> _Your instructions_: Pictures are to be dropped from the copy. Retype the listing exactly.
Segment Open
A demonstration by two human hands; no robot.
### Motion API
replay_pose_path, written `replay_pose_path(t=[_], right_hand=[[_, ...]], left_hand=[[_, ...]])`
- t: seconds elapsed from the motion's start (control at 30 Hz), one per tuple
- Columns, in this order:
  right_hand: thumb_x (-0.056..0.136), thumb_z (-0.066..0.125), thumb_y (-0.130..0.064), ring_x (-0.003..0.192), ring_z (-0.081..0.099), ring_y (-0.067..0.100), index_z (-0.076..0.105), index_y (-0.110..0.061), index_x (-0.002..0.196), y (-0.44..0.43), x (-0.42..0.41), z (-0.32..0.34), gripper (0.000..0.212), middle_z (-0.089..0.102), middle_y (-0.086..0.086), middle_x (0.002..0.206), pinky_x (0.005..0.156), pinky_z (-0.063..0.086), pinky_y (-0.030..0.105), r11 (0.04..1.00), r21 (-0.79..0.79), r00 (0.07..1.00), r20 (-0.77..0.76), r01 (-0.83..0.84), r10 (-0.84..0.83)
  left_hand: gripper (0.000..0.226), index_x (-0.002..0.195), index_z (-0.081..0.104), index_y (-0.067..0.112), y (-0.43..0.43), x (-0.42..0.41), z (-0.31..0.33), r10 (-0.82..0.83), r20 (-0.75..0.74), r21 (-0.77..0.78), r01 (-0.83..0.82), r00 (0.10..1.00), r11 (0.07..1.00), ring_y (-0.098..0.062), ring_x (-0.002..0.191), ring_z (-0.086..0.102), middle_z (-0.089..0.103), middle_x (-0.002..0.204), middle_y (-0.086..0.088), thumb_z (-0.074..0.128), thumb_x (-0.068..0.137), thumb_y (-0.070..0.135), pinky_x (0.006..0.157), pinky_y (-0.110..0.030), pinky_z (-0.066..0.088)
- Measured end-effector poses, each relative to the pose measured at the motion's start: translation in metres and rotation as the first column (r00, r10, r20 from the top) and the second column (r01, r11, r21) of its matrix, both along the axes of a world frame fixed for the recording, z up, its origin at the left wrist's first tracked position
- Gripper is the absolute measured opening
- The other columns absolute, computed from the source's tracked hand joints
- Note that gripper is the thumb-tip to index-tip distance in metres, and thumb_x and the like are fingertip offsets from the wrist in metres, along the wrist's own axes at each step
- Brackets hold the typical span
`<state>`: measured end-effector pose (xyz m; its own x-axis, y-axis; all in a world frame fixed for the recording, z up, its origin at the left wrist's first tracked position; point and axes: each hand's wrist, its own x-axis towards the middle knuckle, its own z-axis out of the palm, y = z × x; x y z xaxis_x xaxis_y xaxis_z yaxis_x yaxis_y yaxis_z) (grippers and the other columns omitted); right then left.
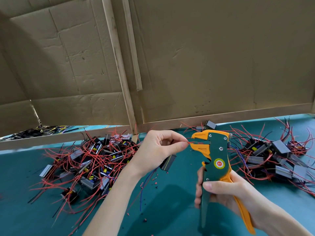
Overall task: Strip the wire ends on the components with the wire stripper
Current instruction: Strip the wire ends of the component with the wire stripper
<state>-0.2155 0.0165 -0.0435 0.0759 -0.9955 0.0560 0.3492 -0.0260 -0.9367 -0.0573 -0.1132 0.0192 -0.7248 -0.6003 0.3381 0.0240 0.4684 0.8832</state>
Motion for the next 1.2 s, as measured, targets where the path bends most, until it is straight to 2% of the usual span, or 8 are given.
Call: replay_pose_path(t=[0.2,0.4,0.6,0.7,0.93,1.03,1.1,1.2], right_hand=[[0.053,0.094,-0.024,0.07,0.064,0.044,0.069,-0.004,0.081,0.002,0.001,0.0,0.042,0.062,0.029,0.076,0.068,0.055,0.048,1.0,-0.002,1.0,-0.024,0.002,-0.002],[0.057,0.093,-0.025,0.071,0.064,0.043,0.067,-0.003,0.082,0.004,0.0,0.0,0.042,0.063,0.028,0.076,0.07,0.054,0.049,1.0,0.006,0.998,-0.068,-0.002,0.002],[0.066,0.089,-0.03,0.07,0.063,0.039,0.067,-0.009,0.081,0.007,-0.001,-0.002,0.034,0.062,0.024,0.075,0.07,0.053,0.046,1.0,0.004,0.984,-0.175,-0.017,0.017],[0.063,0.091,-0.033,0.062,0.06,0.037,0.066,-0.012,0.08,0.008,0.001,-0.004,0.037,0.061,0.023,0.07,0.064,0.052,0.041,0.999,0.011,0.977,-0.211,0.035,-0.032],[0.053,0.091,-0.047,0.045,0.054,0.028,0.062,-0.011,0.065,0.007,0.013,-0.007,0.048,0.057,0.02,0.053,0.056,0.05,0.023,0.995,-0.015,0.963,-0.251,0.099,-0.1],[0.053,0.086,-0.043,0.035,0.047,0.025,0.058,-0.013,0.061,0.004,0.019,-0.012,0.042,0.051,0.017,0.045,0.044,0.045,0.027,0.978,-0.005,0.945,-0.257,0.207,-0.201],[0.053,0.083,-0.04,0.033,0.047,0.024,0.056,-0.013,0.059,0.002,0.02,-0.014,0.038,0.05,0.018,0.045,0.042,0.043,0.028,0.972,0.016,0.941,-0.257,0.233,-0.221],[0.052,0.092,-0.03,0.055,0.062,0.034,0.066,-0.012,0.07,0.001,0.019,-0.01,0.036,0.06,0.026,0.064,0.056,0.053,0.037,0.997,0.032,0.988,-0.14,0.065,-0.06]], left_hand=[[0.012,0.078,0.074,0.022,0.002,0.002,0.003,0.011,0.026,-0.022,-0.01,1.0,1.0,-0.01,0.071,0.053,0.068,0.074,0.005,0.071,0.085,0.012,0.066,-0.021,0.042],[0.004,0.081,0.073,0.014,0.004,0.005,0.008,-0.001,0.076,-0.04,0.004,0.997,0.999,-0.017,0.075,0.054,0.068,0.083,-0.018,0.071,0.084,0.013,0.072,-0.029,0.044],[0.001,0.082,0.074,0.014,0.001,0.016,0.015,-0.031,0.164,-0.056,0.041,0.986,0.998,-0.008,0.069,0.056,0.069,0.076,-0.008,0.074,0.082,0.012,0.067,-0.02,0.045],[0.001,0.082,0.075,0.012,-0.001,0.019,0.017,-0.038,0.203,-0.065,0.052,0.978,0.997,-0.011,0.068,0.054,0.067,0.076,-0.015,0.074,0.082,0.012,0.066,-0.024,0.043],[0.004,0.081,0.075,0.016,-0.006,0.024,0.017,-0.08,0.264,-0.036,0.092,0.961,0.995,0.0,0.06,0.051,0.064,0.063,0.01,0.072,0.083,0.012,0.062,-0.011,0.041],[0.004,0.082,0.075,0.017,-0.008,0.024,0.015,-0.047,0.289,-0.055,0.066,0.956,0.996,-0.003,0.064,0.051,0.065,0.064,0.001,0.073,0.084,0.015,0.064,-0.014,0.04],[0.004,0.082,0.076,0.015,-0.008,0.023,0.013,-0.017,0.315,-0.075,0.043,0.949,0.996,-0.003,0.064,0.052,0.066,0.067,0.004,0.072,0.084,0.016,0.065,-0.014,0.042],[0.004,0.081,0.075,0.017,-0.01,0.024,0.012,0.01,0.326,-0.057,0.009,0.945,0.998,-0.009,0.07,0.055,0.07,0.075,-0.007,0.072,0.084,0.018,0.071,-0.022,0.044]])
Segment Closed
> _Response to the exercise_:
A demonstration by two human hands; no robot.
### Motion API
replay_pose_path, written `replay_pose_path(t=[_], right_hand=[[_, ...]], left_hand=[[_, ...]])`
- t: seconds elapsed from the motion's start (control at 30 Hz), one per tuple
- Columns, in this order:
  right_hand: thumb_x (-0.056..0.136), thumb_z (-0.066..0.125), thumb_y (-0.130..0.064), ring_x (-0.003..0.192), ring_z (-0.081..0.099), ring_y (-0.067..0.100), index_z (-0.076..0.105), index_y (-0.110..0.061), index_x (-0.002..0.196), y (-0.44..0.43), x (-0.42..0.41), z (-0.32..0.34), gripper (0.000..0.212), middle_z (-0.089..0.102), middle_y (-0.086..0.086), middle_x (0.002..0.206), pinky_x (0.005..0.156), pinky_z (-0.063..0.086), pinky_y (-0.030..0.105), r11 (0.04..1.00), r21 (-0.79..0.79), r00 (0.07..1.00), r20 (-0.77..0.76), r01 (-0.83..0.84), r10 (-0.84..0.83)
  left_hand: gripper (0.000..0.226), index_x (-0.002..0.195), index_z (-0.081..0.104), index_y (-0.067..0.112), y (-0.43..0.43), x (-0.42..0.41), z (-0.31..0.33), r10 (-0.82..0.83), r20 (-0.75..0.74), r21 (-0.77..0.78), r01 (-0.83..0.82), r00 (0.10..1.00), r11 (0.07..1.00), ring_y (-0.098..0.062), ring_x (-0.002..0.191), ring_z (-0.086..0.102), middle_z (-0.089..0.103), middle_x (-0.002..0.204), middle_y (-0.086..0.088), thumb_z (-0.074..0.128), thumb_x (-0.068..0.137), thumb_y (-0.070..0.135), pinky_x (0.006..0.157), pinky_y (-0.110..0.030), pinky_z (-0.066..0.088)
- Measured end-effector poses, each relative to the pose measured at the motion's start: translation in metres and rotation as the first column (r00, r10, r20 from the top) and the second column (r01, r11, r21) of its matrix, both along the axes of a world frame fixed for the recording, z up, its origin at the left wrist's first tracked position
- Gripper is the absolute measured opening
- The other columns absolute, computed from the source's tracked hand joints
- Note that gripper is the thumb-tip to index-tip distance in metres, and thumb_x and the like are fingertip offsets from the wrist in metres, along the wrist's own axes at each step
- Brackets hold the typical span
`<state>`: measured end-effector pose (xyz m; its own x-axis, y-axis; all in a world frame fixed for the recording, z up, its origin at the left wrist's first tracked position; point and axes: each hand's wrist, its own x-axis towards the middle knuckle, its own z-axis out of the palm, y = z × x; x y z xaxis_x xaxis_y xaxis_z yaxis_x yaxis_y yaxis_z) (grippers and the other columns omitted); right then left.
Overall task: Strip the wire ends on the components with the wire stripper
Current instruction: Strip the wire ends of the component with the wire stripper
<state>-0.2155 0.0165 -0.0435 0.0759 -0.9955 0.0560 0.3492 -0.0260 -0.9367 -0.0573 -0.1132 0.0192 -0.7248 -0.6003 0.3381 0.0240 0.4684 0.8832</state>
Motion for the next 1.2 s, as measured, targets where the path bends most, until it is straight to 2% of the usual span, or 8 are given.
Call: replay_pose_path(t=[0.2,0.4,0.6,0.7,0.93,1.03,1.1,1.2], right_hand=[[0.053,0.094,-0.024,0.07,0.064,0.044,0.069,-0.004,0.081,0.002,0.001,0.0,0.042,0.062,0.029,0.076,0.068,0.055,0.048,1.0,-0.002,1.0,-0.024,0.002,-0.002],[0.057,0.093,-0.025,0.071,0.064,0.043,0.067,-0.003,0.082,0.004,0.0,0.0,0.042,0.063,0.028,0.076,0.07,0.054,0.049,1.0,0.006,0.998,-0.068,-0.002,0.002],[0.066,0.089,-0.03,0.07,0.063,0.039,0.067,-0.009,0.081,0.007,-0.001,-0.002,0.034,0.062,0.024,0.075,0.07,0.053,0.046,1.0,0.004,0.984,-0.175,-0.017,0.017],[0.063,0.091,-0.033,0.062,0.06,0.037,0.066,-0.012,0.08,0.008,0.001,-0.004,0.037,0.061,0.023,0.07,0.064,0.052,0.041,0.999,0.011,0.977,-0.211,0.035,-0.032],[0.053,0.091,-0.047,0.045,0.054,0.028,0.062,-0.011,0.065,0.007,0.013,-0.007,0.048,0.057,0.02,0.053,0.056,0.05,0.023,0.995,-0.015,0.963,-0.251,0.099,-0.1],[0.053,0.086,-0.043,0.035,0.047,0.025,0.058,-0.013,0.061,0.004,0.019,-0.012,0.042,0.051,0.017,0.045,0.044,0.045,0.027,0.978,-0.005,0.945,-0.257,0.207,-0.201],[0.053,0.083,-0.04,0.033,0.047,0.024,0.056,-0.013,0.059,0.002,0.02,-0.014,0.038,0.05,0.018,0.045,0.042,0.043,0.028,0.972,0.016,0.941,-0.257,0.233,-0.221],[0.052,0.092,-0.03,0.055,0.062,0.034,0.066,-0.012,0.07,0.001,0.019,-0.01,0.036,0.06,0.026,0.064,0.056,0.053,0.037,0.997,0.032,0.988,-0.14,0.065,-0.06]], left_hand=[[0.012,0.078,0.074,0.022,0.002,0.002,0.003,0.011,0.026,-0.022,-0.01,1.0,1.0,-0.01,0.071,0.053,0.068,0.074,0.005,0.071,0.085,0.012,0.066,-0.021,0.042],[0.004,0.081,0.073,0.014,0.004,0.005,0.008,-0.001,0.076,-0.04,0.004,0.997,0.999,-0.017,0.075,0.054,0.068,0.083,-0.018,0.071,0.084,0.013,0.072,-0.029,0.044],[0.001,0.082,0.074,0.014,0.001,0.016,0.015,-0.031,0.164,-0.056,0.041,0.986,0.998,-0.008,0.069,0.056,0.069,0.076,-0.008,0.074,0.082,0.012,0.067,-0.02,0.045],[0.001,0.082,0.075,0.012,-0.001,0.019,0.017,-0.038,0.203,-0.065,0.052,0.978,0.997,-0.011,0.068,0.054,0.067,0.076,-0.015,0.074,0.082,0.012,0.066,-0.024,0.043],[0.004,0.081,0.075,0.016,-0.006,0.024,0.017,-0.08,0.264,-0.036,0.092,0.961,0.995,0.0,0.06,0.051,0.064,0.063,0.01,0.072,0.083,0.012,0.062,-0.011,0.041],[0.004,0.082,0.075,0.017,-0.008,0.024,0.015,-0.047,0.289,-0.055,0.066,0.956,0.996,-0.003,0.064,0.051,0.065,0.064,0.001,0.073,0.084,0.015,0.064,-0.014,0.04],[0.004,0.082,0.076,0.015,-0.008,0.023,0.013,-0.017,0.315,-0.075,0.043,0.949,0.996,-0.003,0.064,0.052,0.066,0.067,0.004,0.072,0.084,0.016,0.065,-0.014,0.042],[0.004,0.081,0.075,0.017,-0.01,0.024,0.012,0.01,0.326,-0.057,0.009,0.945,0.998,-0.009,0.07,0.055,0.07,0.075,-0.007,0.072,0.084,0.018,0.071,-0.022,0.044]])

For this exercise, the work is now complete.